Retrieve all lines below that have the string "centimetres".

Stored entries:
·····

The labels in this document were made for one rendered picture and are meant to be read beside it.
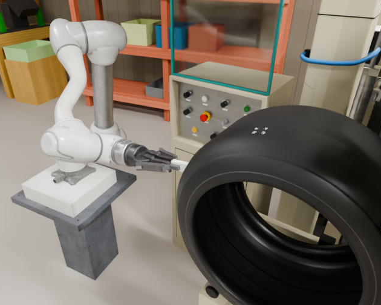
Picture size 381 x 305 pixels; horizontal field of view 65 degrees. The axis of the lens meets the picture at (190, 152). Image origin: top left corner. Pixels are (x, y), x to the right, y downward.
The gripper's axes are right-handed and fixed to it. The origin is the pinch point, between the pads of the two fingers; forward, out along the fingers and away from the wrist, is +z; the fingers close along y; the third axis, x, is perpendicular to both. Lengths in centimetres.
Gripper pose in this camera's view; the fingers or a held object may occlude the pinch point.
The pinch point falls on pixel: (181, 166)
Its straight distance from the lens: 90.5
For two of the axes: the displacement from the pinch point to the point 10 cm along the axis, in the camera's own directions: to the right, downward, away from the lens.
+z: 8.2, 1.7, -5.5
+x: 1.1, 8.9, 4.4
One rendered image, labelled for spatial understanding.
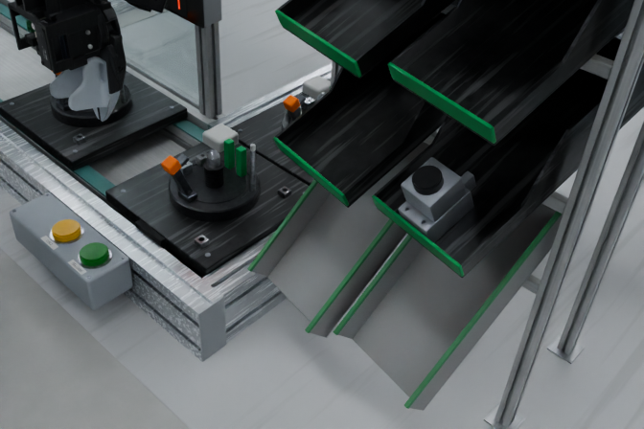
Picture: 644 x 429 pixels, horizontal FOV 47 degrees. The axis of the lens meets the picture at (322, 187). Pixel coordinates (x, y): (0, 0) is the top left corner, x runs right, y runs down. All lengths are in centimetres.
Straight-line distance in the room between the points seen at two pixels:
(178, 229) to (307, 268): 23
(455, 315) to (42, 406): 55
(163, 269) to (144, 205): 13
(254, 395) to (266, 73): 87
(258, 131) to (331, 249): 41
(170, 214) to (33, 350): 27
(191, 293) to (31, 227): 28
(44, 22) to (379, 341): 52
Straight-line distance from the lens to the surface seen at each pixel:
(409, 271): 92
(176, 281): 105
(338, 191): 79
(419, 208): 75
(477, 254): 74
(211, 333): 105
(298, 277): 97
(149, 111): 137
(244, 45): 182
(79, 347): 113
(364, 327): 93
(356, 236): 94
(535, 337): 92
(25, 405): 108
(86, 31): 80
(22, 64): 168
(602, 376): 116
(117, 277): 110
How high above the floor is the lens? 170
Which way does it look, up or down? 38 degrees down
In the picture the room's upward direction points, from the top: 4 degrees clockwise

·····

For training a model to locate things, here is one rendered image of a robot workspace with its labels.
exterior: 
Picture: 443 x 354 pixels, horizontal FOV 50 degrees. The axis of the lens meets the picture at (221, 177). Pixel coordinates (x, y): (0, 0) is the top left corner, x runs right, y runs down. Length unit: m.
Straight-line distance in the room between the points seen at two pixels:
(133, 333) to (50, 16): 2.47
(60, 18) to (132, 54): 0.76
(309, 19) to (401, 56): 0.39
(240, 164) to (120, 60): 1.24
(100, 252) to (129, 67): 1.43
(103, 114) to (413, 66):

·····

● TASK RESPONSE
The gripper's axes are right-handed and fixed to it. The origin is the pinch point, between the pads of the two fingers; forward, out along the fingers and away from the wrist, is +z; the fingers close along y; the third axis, x, is perpendicular to both. Lengths in centimetres.
Picture: 644 x 429 pixels, horizontal FOV 47 degrees. The axis of the lens meets the picture at (322, 187). Pixel coordinates (x, y): (0, 0) is the top left corner, x runs right, y runs down. All lengths are in centimetres.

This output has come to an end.